> [Task description]: A line belongs in the answer only if it contains the word "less"; copy every such line from the listing below.

> [Extracted entries]:
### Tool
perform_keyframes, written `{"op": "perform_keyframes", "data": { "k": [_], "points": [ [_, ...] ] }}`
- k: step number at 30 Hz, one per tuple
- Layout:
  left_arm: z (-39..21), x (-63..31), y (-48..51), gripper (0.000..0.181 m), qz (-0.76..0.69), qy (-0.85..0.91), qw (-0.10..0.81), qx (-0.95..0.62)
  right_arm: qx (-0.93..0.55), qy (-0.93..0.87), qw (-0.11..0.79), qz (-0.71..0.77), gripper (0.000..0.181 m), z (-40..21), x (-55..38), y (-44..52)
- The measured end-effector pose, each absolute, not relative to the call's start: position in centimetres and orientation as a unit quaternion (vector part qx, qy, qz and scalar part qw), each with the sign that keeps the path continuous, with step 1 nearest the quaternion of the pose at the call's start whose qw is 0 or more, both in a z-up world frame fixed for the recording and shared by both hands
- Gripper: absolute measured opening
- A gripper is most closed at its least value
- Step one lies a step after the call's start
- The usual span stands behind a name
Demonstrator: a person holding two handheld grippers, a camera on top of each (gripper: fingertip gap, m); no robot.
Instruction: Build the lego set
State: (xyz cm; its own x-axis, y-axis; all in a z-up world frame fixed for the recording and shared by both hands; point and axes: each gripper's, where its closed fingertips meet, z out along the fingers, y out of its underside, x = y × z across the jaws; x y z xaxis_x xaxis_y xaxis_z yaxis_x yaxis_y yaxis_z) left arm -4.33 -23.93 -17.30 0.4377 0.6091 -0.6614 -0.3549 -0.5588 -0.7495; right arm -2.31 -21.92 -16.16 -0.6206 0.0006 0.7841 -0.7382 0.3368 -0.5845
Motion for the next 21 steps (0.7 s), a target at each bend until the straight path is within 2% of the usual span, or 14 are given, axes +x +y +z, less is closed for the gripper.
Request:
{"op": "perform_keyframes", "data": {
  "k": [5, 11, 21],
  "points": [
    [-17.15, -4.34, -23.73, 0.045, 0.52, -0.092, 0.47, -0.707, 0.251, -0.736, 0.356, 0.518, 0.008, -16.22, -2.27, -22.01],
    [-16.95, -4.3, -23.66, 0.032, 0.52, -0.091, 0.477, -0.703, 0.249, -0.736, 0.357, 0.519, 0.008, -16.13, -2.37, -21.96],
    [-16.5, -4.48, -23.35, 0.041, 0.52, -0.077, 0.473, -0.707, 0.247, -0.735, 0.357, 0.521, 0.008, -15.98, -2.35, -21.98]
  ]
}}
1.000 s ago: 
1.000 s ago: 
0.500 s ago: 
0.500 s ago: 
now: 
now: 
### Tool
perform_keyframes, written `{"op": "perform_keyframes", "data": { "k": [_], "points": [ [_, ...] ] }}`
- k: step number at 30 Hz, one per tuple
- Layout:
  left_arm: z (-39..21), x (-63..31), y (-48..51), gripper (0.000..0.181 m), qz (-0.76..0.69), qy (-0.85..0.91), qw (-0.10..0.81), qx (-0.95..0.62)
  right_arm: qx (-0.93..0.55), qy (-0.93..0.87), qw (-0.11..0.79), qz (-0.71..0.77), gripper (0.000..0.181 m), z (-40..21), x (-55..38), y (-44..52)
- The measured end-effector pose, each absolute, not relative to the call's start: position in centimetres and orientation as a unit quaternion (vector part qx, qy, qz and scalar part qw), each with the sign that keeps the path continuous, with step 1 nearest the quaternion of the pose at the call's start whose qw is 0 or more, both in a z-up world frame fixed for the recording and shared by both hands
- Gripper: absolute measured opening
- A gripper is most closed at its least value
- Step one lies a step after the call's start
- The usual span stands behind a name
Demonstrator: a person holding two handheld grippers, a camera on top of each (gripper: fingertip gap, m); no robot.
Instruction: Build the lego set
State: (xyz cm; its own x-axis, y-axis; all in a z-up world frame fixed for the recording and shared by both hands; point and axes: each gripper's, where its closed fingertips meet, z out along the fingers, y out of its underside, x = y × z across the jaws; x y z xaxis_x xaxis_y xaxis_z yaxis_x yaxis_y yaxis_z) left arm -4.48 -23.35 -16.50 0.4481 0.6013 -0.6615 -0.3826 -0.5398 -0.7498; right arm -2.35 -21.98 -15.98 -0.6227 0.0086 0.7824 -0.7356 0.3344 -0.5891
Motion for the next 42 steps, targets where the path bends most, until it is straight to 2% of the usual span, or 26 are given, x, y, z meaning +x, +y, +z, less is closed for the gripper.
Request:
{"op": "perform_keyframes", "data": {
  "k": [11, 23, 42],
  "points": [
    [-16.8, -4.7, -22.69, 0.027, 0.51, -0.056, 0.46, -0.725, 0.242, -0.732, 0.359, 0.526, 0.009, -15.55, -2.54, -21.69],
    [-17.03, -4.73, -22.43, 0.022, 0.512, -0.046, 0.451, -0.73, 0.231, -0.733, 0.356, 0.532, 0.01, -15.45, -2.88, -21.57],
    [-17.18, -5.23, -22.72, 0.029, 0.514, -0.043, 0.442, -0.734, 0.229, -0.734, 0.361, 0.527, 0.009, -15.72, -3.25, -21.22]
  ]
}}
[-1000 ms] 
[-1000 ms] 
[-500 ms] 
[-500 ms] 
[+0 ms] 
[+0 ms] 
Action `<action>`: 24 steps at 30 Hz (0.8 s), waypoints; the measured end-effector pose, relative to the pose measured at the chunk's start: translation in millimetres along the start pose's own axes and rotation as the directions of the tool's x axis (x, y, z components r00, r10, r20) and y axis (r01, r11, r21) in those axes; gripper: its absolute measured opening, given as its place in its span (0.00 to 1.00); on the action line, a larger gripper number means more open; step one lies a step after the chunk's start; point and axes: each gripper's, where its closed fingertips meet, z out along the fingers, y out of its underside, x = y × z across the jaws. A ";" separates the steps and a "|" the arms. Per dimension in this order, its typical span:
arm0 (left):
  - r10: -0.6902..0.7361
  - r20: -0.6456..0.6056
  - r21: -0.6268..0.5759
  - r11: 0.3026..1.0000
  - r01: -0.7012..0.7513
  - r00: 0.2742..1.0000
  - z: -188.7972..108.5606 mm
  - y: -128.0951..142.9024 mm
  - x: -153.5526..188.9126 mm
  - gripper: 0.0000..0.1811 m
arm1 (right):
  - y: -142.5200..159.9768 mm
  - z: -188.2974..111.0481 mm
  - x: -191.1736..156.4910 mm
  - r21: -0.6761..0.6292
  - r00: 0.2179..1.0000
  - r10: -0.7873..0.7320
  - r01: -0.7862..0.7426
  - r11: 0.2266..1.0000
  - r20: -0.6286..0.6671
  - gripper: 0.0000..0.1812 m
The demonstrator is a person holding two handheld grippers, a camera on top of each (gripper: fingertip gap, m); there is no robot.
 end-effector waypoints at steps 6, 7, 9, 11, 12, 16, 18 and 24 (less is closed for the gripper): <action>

> [Result of the exercise]:
Motion for the next 21 steps (0.7 s), a target at each bend until the straight path is within 2% of the usual span, or 14 are given, axes +x +y +z, less is closed for the gripper.
Motion for the next 42 steps, targets where the path bends most, until it is straight to 2% of the usual span, or 26 are given, x, y, z meaning +x, +y, +z, less is closed for the gripper.
 end-effector waypoints at steps 6, 7, 9, 11, 12, 16, 18 and 24 (less is closed for the gripper): <action>

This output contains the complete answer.